> _Exercise aim_:
Your task is to transcribe all of the data below exactly, omitting the images.

> _Recorded data_:
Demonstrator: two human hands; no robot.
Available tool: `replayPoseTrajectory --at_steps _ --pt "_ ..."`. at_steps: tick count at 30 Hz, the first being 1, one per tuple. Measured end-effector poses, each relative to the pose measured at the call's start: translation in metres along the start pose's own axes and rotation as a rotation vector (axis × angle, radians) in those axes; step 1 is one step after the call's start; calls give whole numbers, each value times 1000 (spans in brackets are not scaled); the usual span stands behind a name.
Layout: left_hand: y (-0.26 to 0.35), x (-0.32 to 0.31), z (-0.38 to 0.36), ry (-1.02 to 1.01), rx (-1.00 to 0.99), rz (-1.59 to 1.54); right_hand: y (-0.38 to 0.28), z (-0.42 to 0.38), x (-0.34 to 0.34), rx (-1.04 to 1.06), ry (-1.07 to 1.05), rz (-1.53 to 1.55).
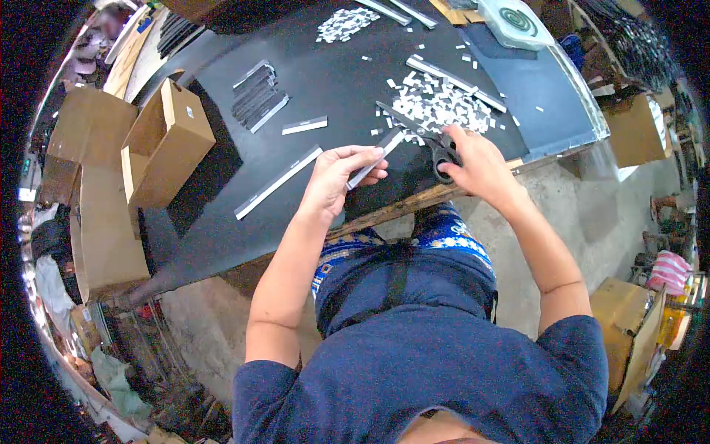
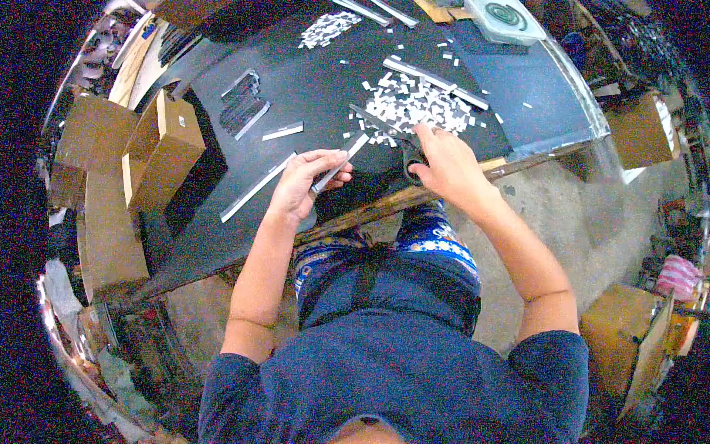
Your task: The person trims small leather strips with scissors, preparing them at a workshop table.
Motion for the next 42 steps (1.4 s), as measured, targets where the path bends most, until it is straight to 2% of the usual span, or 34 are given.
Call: replayPoseTrajectory --at_steps 3,6,8,9,11,12,13,15,17,19,20,25,42 --pt "2 -7 3 -3 -6 29 3 9 6 41 42 15" --pt "4 -7 6 -3 -10 34 3 21 7 84 -53 45" --pt "7 -6 6 0 -24 37 8 26 2 11 -191 178" --pt "9 -5 5 4 -35 39 9 27 5 17 -194 175" --pt "14 -3 1 13 -49 23 25 18 -7 -195 -287 564" --pt "17 -2 0 20 -58 14 33 13 -12 -225 -233 684" --pt "19 1 0 27 -64 1 24 12 -10 -216 -244 679" --pt "21 4 1 15 -85 -12 11 -1 -4 -412 -62 1057" --pt "23 5 -2 15 -87 -26 10 -14 -7 -374 -26 941" --pt "22 5 -1 10 -85 -32 1 -34 -11 -511 78 1205" --pt "21 6 1 7 -85 -25 -11 -36 -10 -470 39 1269" --pt "17 0 3 -9 -73 -27 -33 -46 -20 -467 5 1315" --pt "14 -16 -3 -62 -54 -13 -37 -32 -28 -504 28 1299"
Point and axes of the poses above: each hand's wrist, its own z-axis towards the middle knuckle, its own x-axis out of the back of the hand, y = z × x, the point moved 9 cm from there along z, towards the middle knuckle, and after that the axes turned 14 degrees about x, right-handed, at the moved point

> _Written reply_:
Demonstrator: two human hands; no robot.
Available tool: `replayPoseTrajectory --at_steps _ --pt "_ ..."`. at_steps: tick count at 30 Hz, the first being 1, one per tuple. Measured end-effector poses, each relative to the pose measured at the call's start: translation in metres along the start pose's own axes and rotation as a rotation vector (axis × angle, radians) in those axes; step 1 is one step after the call's start; calls give whole numbers, each value times 1000 (spans in brackets are not scaled); the usual span stands behind a name.
Layout: left_hand: y (-0.26 to 0.35), x (-0.32 to 0.31), z (-0.38 to 0.36), ry (-1.02 to 1.01), rx (-1.00 to 0.99), rz (-1.59 to 1.54); right_hand: y (-0.38 to 0.28), z (-0.42 to 0.38), x (-0.34 to 0.34), rx (-1.04 to 1.06), ry (-1.07 to 1.05), rz (-1.53 to 1.55).
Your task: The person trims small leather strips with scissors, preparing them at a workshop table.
Motion for the next 42 steps (1.4 s), as measured, targets where the path bends most, until it is straight to 2% of the usual span, or 34 are given.
Call: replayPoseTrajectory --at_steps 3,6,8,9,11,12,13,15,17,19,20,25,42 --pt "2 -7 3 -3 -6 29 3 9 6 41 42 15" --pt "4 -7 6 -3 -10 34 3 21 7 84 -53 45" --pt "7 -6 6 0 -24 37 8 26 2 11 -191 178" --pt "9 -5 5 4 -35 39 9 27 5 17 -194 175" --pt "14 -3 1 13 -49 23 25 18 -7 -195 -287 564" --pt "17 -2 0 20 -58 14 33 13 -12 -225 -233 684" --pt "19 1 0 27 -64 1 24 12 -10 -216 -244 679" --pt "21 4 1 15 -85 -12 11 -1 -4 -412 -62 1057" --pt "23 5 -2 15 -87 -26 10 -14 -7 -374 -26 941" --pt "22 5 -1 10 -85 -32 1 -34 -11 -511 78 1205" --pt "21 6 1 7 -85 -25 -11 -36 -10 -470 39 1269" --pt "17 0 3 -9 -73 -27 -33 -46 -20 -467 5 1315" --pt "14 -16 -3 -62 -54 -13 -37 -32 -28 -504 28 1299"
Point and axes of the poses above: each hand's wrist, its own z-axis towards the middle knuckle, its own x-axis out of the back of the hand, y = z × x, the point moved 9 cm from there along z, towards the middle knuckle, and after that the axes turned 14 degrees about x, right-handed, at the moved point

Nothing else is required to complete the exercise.